Deputados do PS, PSD, CDS, PCP e Bloco de Esquerda apelaram esta sexta-feira ao governo que seja dado ao aeroporto de Lisboa o nome do General Humberto Delgado, sublinhando o «papel ímpar» daquele militar na história da aviação em Portugal.

«No momento que em que passam 50 anos sobre o seu assassinato pela polícia política de Salazar, em homenagem ao 'General sem Medo' e evocando o seu papel na história da aviação em Portugal, apelamos ao governo para que seja dado ao aeroporto de Lisboa o nome de aeroporto General Humberto Delgado», refere o documento assinado por 12 deputados.

Ferro Rodrigues, Mota Amaral, Guilherme Silva, Couto dos Santos, Alberto Costa, José Ribeiro e Castro, António Filipe, Luís Fazenda, Pedro Filipe Soares, Idália Serrão, Miguel Tiago e Ana Paula Vitorino são os deputados que subscrevem o apelo.

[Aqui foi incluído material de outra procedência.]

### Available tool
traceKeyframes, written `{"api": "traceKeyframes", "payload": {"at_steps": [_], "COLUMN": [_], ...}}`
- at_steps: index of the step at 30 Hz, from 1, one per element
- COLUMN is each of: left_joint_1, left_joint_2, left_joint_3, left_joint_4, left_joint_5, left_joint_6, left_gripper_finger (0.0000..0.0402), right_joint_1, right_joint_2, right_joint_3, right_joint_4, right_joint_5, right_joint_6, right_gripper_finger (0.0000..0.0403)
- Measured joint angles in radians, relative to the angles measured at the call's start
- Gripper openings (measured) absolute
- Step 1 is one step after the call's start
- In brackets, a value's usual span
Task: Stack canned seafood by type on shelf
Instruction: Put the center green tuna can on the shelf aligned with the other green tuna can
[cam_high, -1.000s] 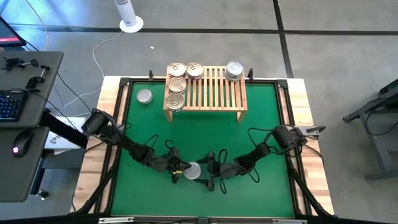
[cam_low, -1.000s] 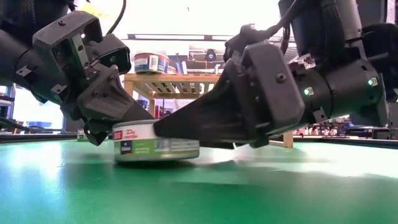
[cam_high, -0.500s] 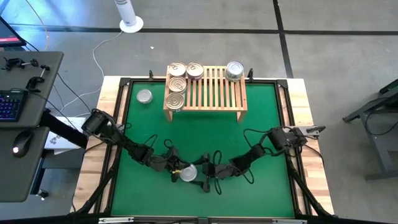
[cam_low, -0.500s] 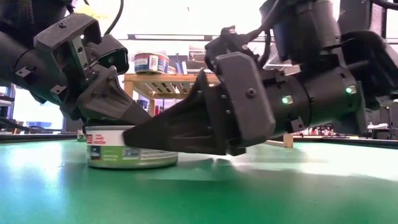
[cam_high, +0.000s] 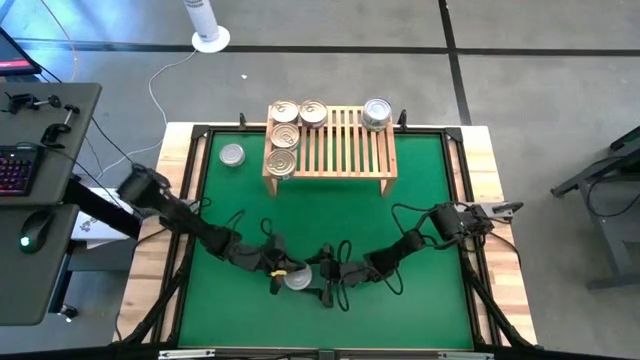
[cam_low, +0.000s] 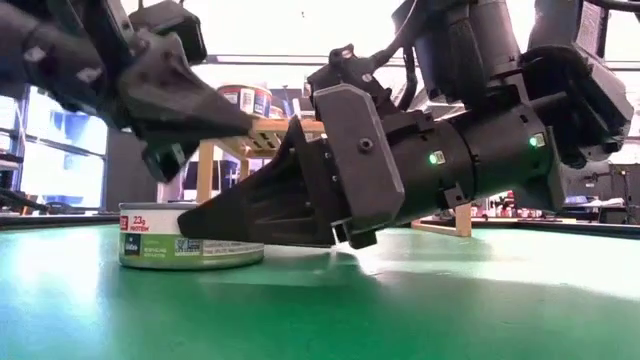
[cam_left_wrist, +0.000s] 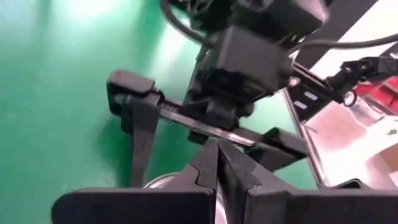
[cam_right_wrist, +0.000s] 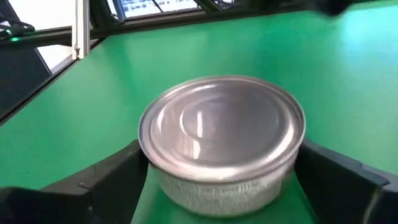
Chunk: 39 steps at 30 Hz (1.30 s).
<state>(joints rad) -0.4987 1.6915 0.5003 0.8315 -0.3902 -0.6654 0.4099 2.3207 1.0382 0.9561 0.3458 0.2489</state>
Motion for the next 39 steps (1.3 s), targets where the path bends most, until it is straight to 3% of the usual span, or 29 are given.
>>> {"api": "traceKeyframes", "payload": {"at_steps": [8, 11, 16, 19, 27, 39], "left_joint_1": [-0.048, -0.076, -0.143, -0.171, -0.177, -0.156], "left_joint_2": [-0.256, -0.315, -0.311, -0.263, -0.08, 0.009], "left_joint_3": [0.0, 0.0, 0.0, -0.003, -0.003, 0.0], "left_joint_4": [-0.4, -0.577, -0.764, -0.74, -0.433, -0.311], "left_joint_5": [-0.089, -0.125, -0.04, -0.028, -0.003, -0.043], "left_joint_6": [0.015, -0.082, -0.283, -0.352, -0.343, -0.327], "left_gripper_finger": [0.0, 0.0, 0.0, 0.0, 0.0, 0.0], "right_joint_1": [0.002, 0.002, 0.002, 0.002, 0.001, -0.008], "right_joint_2": [0.001, 0.001, 0.002, 0.003, 0.004, 0.008], "right_joint_3": [-0.002, -0.003, -0.004, -0.005, -0.011, 0.017], "right_joint_4": [-0.011, -0.011, -0.006, 0.005, 0.05, 0.042], "right_joint_5": [-0.005, -0.003, -0.003, -0.005, -0.028, -0.013], "right_joint_6": [-0.011, -0.012, -0.032, -0.045, -0.08, -0.09], "right_gripper_finger": [0.0317, 0.0295, 0.0282, 0.0281, 0.0288, 0.0397]}}
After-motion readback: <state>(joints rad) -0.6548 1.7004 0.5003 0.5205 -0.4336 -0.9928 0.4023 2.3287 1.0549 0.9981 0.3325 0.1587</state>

O documento lembra que enquanto diretor, primeiro e único, do Secretariado da Aeronáutica Civil, Humberto Delgado foi o homem que «recuperou o tempo perdido», tendo fundado a TAP há precisamente 70 anos e modernizando e expandindo os aeroportos nacionais.

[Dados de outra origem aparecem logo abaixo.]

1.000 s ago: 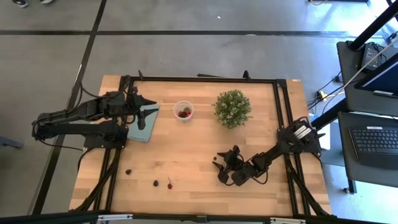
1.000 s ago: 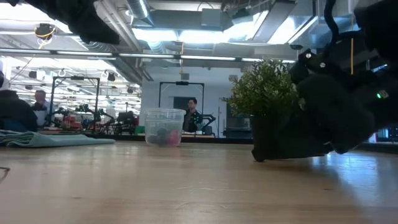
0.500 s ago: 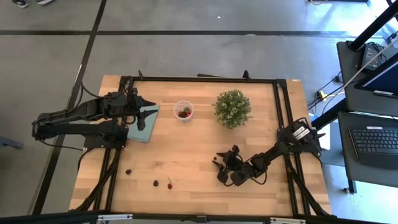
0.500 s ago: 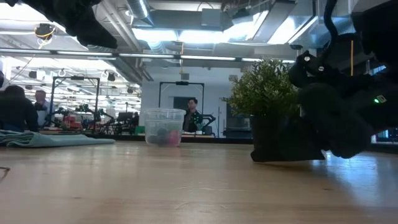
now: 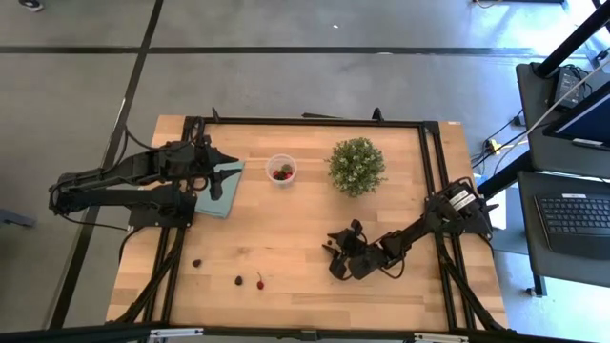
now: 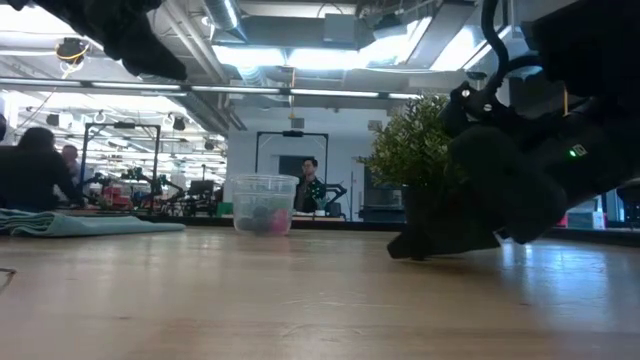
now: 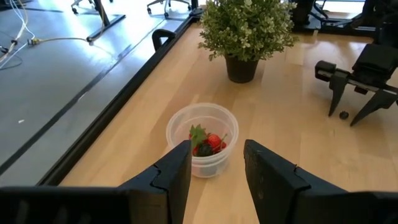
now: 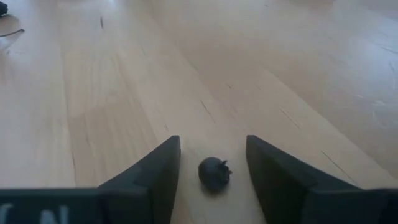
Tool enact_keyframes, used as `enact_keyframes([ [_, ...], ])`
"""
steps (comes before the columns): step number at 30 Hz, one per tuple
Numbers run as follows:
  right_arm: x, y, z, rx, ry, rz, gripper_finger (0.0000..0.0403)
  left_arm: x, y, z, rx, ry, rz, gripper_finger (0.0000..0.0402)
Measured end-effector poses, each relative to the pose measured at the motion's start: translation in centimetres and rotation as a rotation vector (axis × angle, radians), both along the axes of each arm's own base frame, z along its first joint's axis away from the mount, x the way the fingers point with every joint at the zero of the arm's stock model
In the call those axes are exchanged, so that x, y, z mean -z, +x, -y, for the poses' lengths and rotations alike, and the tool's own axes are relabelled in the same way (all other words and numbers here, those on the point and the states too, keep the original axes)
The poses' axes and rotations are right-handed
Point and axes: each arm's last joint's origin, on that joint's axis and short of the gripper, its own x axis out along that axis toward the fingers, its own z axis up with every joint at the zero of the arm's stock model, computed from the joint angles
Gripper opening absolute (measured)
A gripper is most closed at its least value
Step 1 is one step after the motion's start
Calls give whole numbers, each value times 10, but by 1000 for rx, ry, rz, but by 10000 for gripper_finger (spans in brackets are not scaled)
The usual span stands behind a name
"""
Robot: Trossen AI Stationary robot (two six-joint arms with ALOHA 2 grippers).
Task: Pick and placing Produce into tupperware
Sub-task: Put the blueberry into the transparent container
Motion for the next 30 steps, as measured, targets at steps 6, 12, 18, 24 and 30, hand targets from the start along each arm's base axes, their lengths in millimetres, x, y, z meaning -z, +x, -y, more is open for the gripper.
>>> enact_keyframes([
  [6, 1, -3, -3, -8, -4, -10, 178, 1, 0, 0, 0, -2, -9, 140],
  [12, 2, -3, -3, -9, -6, -13, 176, 1, 0, 0, 0, -2, -9, 140],
  [18, 2, -4, -5, -22, -1, -21, 176, 1, 0, 0, 0, -2, -9, 140],
  [24, 3, -7, -8, -19, 16, -16, 176, 1, 0, 0, 0, -2, -9, 140],
  [30, 3, -7, -8, -20, 15, -17, 176, 1, 0, 0, 0, -2, -9, 140],
])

«Firmou os acordos de liberdade aérea do pós-Guerra, estabeleceu a primeira ligação comercial entre Lisboa, Luanda e Lourenço Marques (atual Maputo), conquistou para Portugal o controlo do tráfego aéreo do Atlântico Norte, colocou os Açores à escala do mundo através do aeroporto de Santa Maria, depois de na 2.ª Guerra ter sido protagonista da cedência da Base das Lajes aos Aliados», lê-se no manifesto.

Os subscritores do documento recordam ainda Humberto Delgado - 'o General sem Medo' - como o «Homem do ar, da liberdade dos céus» e também quem, já na década de 50, adaptou as infraestruturas aeroportuárias portuguesas aos aviões a jato.

Nascido em Torres Novas, a 15 de Maio de 1906, Humberto Delgado liderou o principal movimento de tentativa de derrube do regime salazarista através de eleições, tendo sido derrotado num processo eleitoral considerado fraudulento que deu a vitória ao candidato do regime, o almirante Américo Tomás.

Humberto Delgado e a sua secretária viriam a ser assassinados por agentes da polícia política do regime (PIDE) em Villanueva del Fresno, Espanha, a 13 de Fevereiro de 1965.